EXERCISE DATA:
+ + + + +
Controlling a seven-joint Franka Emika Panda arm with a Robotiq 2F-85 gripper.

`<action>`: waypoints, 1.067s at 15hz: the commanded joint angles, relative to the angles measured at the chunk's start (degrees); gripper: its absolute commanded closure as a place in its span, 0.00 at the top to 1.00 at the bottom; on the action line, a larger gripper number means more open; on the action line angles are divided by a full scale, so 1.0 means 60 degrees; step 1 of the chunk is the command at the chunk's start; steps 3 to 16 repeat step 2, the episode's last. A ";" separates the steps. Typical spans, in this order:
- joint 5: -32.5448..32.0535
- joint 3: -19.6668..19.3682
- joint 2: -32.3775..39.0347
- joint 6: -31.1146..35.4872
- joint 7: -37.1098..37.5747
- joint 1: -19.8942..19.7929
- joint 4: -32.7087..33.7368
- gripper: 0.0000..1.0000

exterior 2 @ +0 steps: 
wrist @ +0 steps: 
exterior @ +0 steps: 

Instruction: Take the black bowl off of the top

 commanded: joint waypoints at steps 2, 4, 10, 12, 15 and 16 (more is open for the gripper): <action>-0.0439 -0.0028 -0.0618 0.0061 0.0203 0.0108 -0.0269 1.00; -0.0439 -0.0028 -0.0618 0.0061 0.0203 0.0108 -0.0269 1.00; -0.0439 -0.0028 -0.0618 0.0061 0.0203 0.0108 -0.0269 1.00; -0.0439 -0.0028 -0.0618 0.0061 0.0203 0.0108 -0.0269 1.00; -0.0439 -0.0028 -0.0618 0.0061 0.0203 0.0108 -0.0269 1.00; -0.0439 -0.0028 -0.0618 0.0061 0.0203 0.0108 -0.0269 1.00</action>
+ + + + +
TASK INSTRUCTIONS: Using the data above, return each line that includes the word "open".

WORKED SOLUTION:
`<action>`: waypoints, 1.067s at 15hz: the commanded joint angles, relative to the angles measured at the chunk's start (degrees); gripper: its absolute commanded closure as a place in its span, 0.00 at the top to 1.00 at the bottom; on the action line, a larger gripper number means more open; on the action line angles are divided by a full scale, so 1.0 means 60 degrees; step 1 of the chunk is the command at the chunk's start; steps 3 to 16 repeat step 2, the episode's last. A ";" separates the steps. Typical spans, in this order:
 commanded: joint waypoints at steps 2, 4, 10, 12, 15 and 16 (more is open for the gripper): <action>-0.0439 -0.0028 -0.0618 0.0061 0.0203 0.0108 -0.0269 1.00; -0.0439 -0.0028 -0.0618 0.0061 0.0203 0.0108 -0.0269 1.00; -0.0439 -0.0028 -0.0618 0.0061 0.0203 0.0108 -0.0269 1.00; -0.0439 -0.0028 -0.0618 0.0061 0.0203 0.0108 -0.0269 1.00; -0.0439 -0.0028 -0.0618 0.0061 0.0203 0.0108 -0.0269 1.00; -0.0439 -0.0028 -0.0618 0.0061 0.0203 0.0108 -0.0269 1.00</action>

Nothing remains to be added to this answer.